> Requirement
Would you copy every record exactly as it stands and drop the pictures?

(Stored entries)
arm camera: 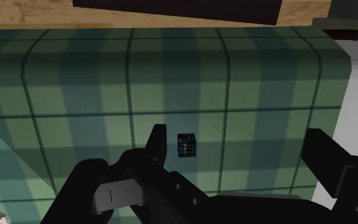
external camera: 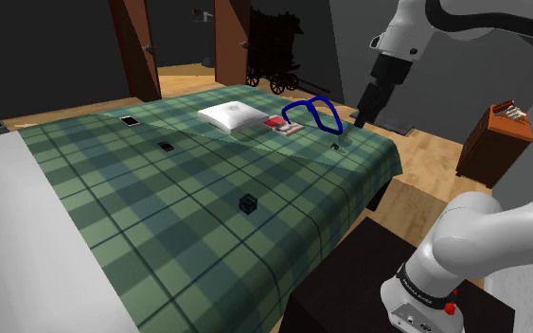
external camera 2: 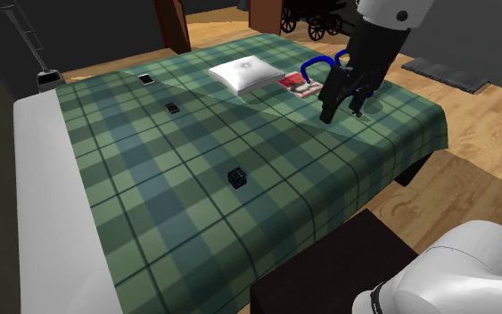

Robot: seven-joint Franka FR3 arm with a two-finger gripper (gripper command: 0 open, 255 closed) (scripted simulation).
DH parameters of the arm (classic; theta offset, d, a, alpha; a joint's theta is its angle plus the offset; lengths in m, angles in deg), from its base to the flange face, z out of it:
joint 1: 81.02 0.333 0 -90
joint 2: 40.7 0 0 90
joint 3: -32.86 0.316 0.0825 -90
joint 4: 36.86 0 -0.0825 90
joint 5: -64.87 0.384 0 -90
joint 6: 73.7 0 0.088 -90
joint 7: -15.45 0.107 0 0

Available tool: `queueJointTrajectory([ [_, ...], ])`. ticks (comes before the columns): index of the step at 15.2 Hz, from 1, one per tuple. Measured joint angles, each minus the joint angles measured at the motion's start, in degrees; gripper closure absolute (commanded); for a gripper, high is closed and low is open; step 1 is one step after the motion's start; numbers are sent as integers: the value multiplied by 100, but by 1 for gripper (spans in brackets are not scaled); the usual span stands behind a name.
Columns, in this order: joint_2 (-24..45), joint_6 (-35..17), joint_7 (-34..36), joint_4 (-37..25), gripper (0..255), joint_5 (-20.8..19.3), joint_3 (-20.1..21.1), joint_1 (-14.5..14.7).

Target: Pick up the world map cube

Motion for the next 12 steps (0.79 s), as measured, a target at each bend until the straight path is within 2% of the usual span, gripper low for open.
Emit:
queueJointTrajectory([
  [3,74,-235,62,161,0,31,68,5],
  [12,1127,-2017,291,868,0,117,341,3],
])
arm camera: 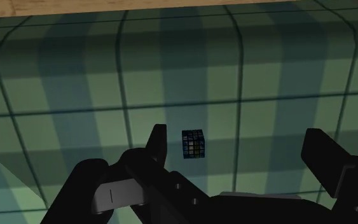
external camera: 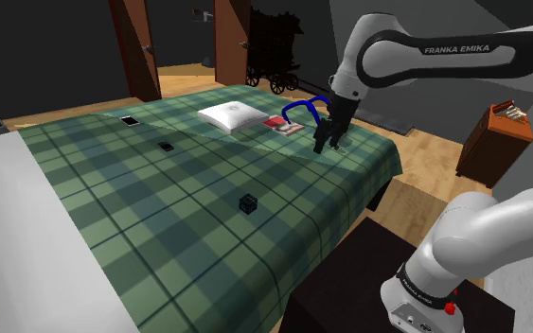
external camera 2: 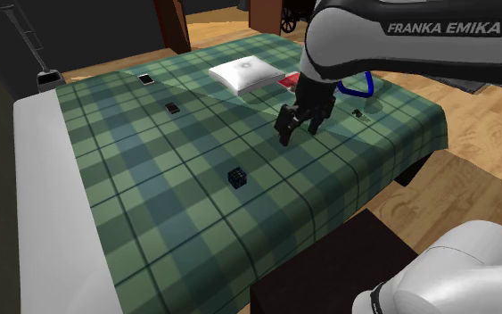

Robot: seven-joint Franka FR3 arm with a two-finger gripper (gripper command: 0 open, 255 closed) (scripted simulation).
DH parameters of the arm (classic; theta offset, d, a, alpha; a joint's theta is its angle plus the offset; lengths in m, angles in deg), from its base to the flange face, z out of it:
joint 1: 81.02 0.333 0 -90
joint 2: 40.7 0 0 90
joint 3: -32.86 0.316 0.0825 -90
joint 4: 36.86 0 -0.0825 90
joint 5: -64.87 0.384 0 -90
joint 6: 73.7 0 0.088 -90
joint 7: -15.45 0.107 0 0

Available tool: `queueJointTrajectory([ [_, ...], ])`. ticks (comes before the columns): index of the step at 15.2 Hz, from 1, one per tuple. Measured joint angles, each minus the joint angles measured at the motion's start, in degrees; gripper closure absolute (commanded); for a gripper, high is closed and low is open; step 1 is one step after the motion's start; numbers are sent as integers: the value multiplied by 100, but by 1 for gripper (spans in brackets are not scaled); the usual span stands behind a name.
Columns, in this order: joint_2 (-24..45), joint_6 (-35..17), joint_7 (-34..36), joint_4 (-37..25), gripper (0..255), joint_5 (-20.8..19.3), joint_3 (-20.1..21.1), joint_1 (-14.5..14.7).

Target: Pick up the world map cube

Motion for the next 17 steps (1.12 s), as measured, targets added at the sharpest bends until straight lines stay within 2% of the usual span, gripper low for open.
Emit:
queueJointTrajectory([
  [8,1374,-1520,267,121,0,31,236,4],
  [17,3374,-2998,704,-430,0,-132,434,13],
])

> Solution
arm camera: 
external camera: 
external camera 2: 

Robot: seven-joint Franka FR3 arm with a two-finger gripper (gripper command: 0 open, 255 closed) (scripted simulation).
DH parameters of the arm (classic; theta offset, d, a, alpha; a joint's theta is its angle plus the offset; lengths in m, angles in deg), from its base to the flange face, z out of it:
joint 1: 81.02 0.333 0 -90
joint 2: 40.7 0 0 90
joint 3: -32.86 0.316 0.0825 -90
joint 4: 36.86 0 -0.0825 90
joint 5: -64.87 0.384 0 -90
joint 6: 73.7 0 0.088 -90
joint 7: -15.45 0.107 0 0

Available tool: `queueJointTrajectory([ [_, ...], ])`. ticks (comes before the columns): index of the step at 15.2 Hz, from 1, one per tuple. Measured joint angles, each minus the joint angles measured at the motion's start, in degrees; gripper closure absolute (commanded); for a gripper, high is closed and low is open; step 1 is one step after the motion's start; numbers are sent as integers: the value multiplied by 100, but by 1 for gripper (spans in brackets are not scaled); the usual span stands behind a name.
Columns, in this order: joint_2 (-24..45), joint_6 (-35..17), joint_7 (-34..36), joint_4 (-37..25), gripper (0..255), joint_5 (-20.8..19.3), joint_3 (-20.1..21.1), joint_1 (-14.5..14.7).

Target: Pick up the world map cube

Motion for the next 12 steps (0.79 s), as measured, a target at each bend until the straight path is within 2% of the usual span, gripper low for open.
Emit:
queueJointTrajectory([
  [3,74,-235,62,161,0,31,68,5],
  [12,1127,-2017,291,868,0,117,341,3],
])
arm camera: 
external camera: 
external camera 2: 

Robot: seven-joint Franka FR3 arm with a two-finger gripper (gripper command: 0 open, 255 closed) (scripted simulation).
DH parameters of the arm (classic; theta offset, d, a, alpha; a joint's theta is its angle plus the offset; lengths in m, angles in deg), from its base to the flange face, z out of it:
joint 1: 81.02 0.333 0 -90
joint 2: 40.7 0 0 90
joint 3: -32.86 0.316 0.0825 -90
joint 4: 36.86 0 -0.0825 90
joint 5: -64.87 0.384 0 -90
joint 6: 73.7 0 0.088 -90
joint 7: -15.45 0.107 0 0

Available tool: `queueJointTrajectory([ [_, ...], ])`. ticks (comes before the columns): index of the step at 15.2 Hz, from 1, one per tuple. Measured joint angles, each minus the joint angles measured at the motion's start, in degrees; gripper closure absolute (commanded); for a gripper, high is closed and low is open; step 1 is one step after the motion's start; numbers are sent as integers: the value multiplied by 100, but by 1 for gripper (spans in brackets are not scaled); the usual span stands behind a name.
Columns, in this order: joint_2 (-24..45), joint_6 (-35..17), joint_7 (-34..36), joint_4 (-37..25), gripper (0..255), joint_5 (-20.8..19.3), joint_3 (-20.1..21.1), joint_1 (-14.5..14.7).

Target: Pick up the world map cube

Motion for the next 17 steps (1.12 s), as measured, targets added at the sharpest bends until straight lines stay within 2% of the usual span, gripper low for open.
Emit:
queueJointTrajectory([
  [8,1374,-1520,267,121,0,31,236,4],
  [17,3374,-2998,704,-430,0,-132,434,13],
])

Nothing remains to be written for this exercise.